The main parts of an air insulated primary medium voltage switchgear and their application

Medium voltage switchgear plays a crucial role in the energy distribution process within alternating current (AC) systems, facilitating the flow of power from generation through transmission to end-users. This essential equipment is governed by specific standards that define its specifications, terminology, ratings, design criteria, construction practices, and testing protocols. For the European region, these guidelines are detailed in the following International Electrotechnical Commission (IEC) standards:

• IEC 62271-1: Establishes common specifications for high-voltage switchgear and controlgear.

• IEC 62271-200: Focuses on AC metal-enclosed switchgear and controlgear designed for rated voltages exceeding 1 kV up to and including 52 kV.

• IEC 62271-300: Addresses gas-insulated metal-enclosed switchgear intended for rated voltages above 52 kV.

While IEC standards are globally recognized, countries such as the United States, China, and Russia may adhere to their own national standards. According to Section 3.5 of IEC 62271-1, all components of switchgear and controlgear are specified, enabling the assembly of comprehensive switchgear systems with functionalities tailored for medium voltage networks. These functions include:

• Efficiently distributing energy from higher-level transmission systems down to consumption points.

• Facilitating the switching of electrical currents.

• Conducting measurements critical for protection mechanisms, operational indicators, and billing processes.

• Safeguarding loads and equipment against faults.

• Implementing control, blocking, and interlocking features according to network operation needs.

• Enabling communication between switchgear and SCADA or DCS systems for enhanced monitoring and control.
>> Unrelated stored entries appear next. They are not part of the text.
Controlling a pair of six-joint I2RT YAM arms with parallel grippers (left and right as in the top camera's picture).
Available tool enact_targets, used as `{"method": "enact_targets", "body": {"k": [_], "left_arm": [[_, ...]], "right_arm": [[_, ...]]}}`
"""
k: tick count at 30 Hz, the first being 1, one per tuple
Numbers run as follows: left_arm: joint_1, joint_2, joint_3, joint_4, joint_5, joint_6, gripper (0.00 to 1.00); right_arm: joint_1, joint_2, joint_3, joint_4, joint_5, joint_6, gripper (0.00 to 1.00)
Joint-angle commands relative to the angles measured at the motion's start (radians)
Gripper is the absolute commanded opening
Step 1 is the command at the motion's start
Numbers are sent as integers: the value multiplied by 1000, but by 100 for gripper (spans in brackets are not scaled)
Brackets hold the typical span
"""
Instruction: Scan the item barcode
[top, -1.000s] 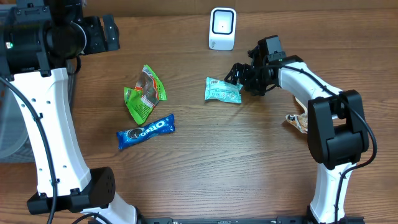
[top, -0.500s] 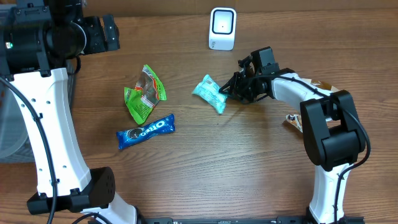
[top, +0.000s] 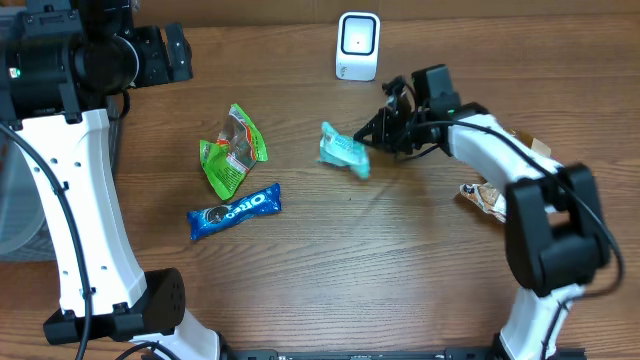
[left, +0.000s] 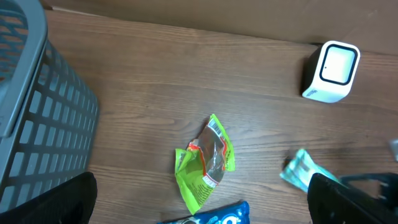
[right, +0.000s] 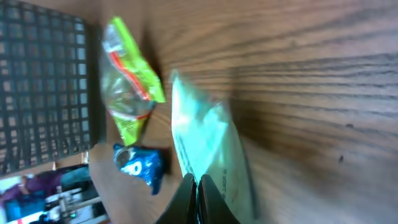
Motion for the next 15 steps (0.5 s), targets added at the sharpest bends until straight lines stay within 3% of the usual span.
{"method": "enact_targets", "body": {"k": [1, 6, 15], "left_arm": [[0, 8, 3, 1, -3, -10, 100], [0, 8, 3, 1, -3, -10, 100], [0, 8, 3, 1, -3, -10, 100]], "right_arm": [[-6, -81, 16, -42, 60, -48, 4], [-6, -53, 14, -155, 209, -48, 6], [-8, -51, 14, -171, 369, -47, 4]]}}
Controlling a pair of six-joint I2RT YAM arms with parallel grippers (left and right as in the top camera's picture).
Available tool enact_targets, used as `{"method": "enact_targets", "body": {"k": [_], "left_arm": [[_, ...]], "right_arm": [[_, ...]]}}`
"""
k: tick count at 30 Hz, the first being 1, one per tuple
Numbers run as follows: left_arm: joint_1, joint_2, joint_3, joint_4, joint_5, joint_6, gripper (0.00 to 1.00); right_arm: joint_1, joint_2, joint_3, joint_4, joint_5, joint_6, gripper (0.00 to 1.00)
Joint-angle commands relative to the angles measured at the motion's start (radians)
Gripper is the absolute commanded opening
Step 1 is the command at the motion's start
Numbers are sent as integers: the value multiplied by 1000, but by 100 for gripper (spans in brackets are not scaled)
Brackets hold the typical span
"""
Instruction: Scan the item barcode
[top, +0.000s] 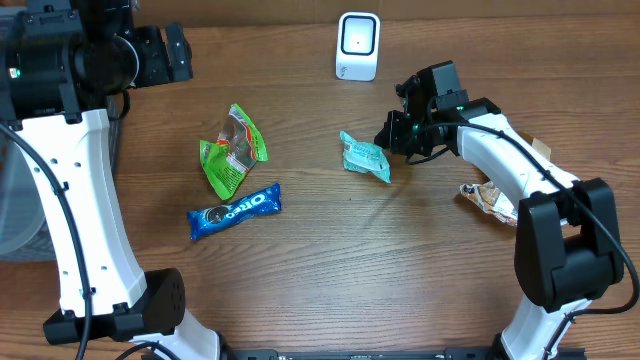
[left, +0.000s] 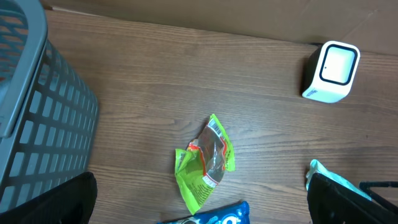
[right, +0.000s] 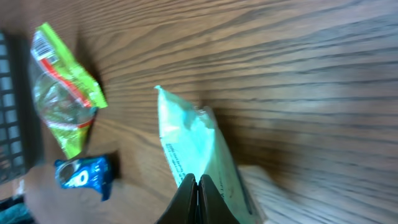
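Note:
A teal snack packet (top: 365, 157) hangs by one edge from my right gripper (top: 392, 136), just right of the table's middle. In the right wrist view the fingers (right: 189, 200) are pressed together on the packet (right: 189, 140), whose small print faces the camera; no barcode shows. The white scanner (top: 357, 45) stands at the back edge, up and to the left of that gripper. My left gripper (left: 199, 208) is high at the back left, open and empty, with the scanner (left: 333, 70) and a corner of the packet (left: 317, 170) below it.
A green wrapper (top: 232, 150) and a blue Oreo pack (top: 234, 211) lie left of centre. A brown packet (top: 488, 197) lies beside the right arm. A grey basket (left: 37, 106) stands off the table's left side.
My right gripper, still shut on the teal packet, has turned, and the packet sits a little further right and lower. The left arm has not moved.
My right gripper stood open over the teal packet at mid-table. Then the packet lay barcode-up nearer the scanner, the fingers still apart, and the brown packet had shifted forward. Later the gripper was shut on the packet's edge, and it still holds it.

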Motion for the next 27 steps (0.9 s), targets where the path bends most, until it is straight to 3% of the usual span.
{"method": "enact_targets", "body": {"k": [1, 4, 6, 7, 9, 10, 15, 18, 23, 27], "left_arm": [[0, 8, 3, 1, -3, -10, 100], [0, 8, 3, 1, -3, -10, 100], [0, 8, 3, 1, -3, -10, 100], [0, 8, 3, 1, -3, -10, 100], [0, 8, 3, 1, -3, -10, 100], [0, 8, 3, 1, -3, -10, 100], [0, 8, 3, 1, -3, -10, 100], [0, 8, 3, 1, -3, -10, 100], [0, 8, 3, 1, -3, -10, 100], [0, 8, 3, 1, -3, -10, 100]], "right_arm": [[-7, 3, 9, -8, 121, -7, 4], [-7, 4, 9, -28, 166, 0, 4], [-7, 8, 9, -54, 169, 0, 37], [-8, 11, 9, -66, 170, 0, 64], [-21, 14, 9, -83, 169, 0, 87], [-29, 14, 9, -89, 168, 0, 90], [-63, 21, 6, -111, 119, 7, 93], [-56, 59, -16, -77, 68, 87, 90], [-35, 143, -50, -1, -75, 174, 75], [-16, 174, -51, 11, -76, 256, 63]]}}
• Ensuring the safety of personnel working within substations.

A variety of designs compliant with IEC standards are available, produced by numerous manufacturers. The IEC standard distinguishes between air-insulated and gas-insulated technologies, with design complexity varying based on the system's position within the distribution network and the sophistication required for protection and control schemes. Higher-rated switchgear typically necessitates more complex protection and control measures.

The typical architecture of primary air-insulated medium voltage switchgear (AIS) is organized into four fundamental compartments, reflecting a structured approach to achieving efficient, safe, and reliable operation within medium voltage applications. This configuration ensures optimal performance while adhering to stringent safety and operational standards.

Medium Voltage Switchgear Basic Structure Compartment

The primary structure, denoted as section B in Figures 1, 2, and 3, comprises metal sheets that provide shape, dimensions, stiffness, and robustness to the switchgear. This structure also incorporates copper components that are crucial for energy transmission and for interconnecting all compartments and apparatus within the switchgear.

This construction offers several key benefits:

• Metal-Based Segregation: The structure ensures separation between compartments according to IEC 62271-200 standards, which define different levels of accessibility. This segregation enhances safety and operational efficiency.

• Arc Withstand Capability: Alongside the metal-based segregation, the design includes arc-proof doors that provide additional protection against internal arcing events, ensuring the switchgear's ability to withstand arcs without compromising safety or functionality.

In summary, the primary structure not only gives the switchgear its physical form and strength but also integrates essential copper parts for electrical connectivity. Furthermore, it provides critical compartmentalization and arc resistance, adhering to stringent safety standards and enhancing overall system reliability. This meticulous design ensures that each component within the switchgear operates securely and efficiently, contributing to a safer and more dependable electrical distribution network.

Medium Voltage Switchgear Circuit Breaker Compartment

The circuit breaker compartment, identified as section C in Figures 1, 2, and 3, houses medium voltage (MV) switching apparatus. This compartment can be equipped with various types of switching devices, including load break switches, contactors, circuit breakers, and others. The fundamental role of these switching devices is to reliably and safely open and close steady-state currents and voltages, as well as fault currents and voltages. In most primary air-insulated MV panels, circuit breakers are the preferred choice. Today, vacuum interrupting technology dominates for medium voltage applications due to its reliability and efficiency.

Medium Voltage Switchgear Cable Compartment

The cable compartment, marked as section D in Figures 1, 2, and 3, not only accommodates cable terminations but also includes sensing devices. These devices are primarily used for measuring phase currents, phase voltages, residual current, and residual voltage. The predominant technology employed for measurement purposes is the instrument transformer (IT), which operates on the established inductive principle for both current and voltage measurements. This setup ensures accurate and dependable monitoring within the switchgear system, contributing to enhanced operational safety and performance.

Through this structured approach, each component within the medium voltage switchgear plays a critical role in ensuring the safe, efficient, and reliable distribution of electrical power.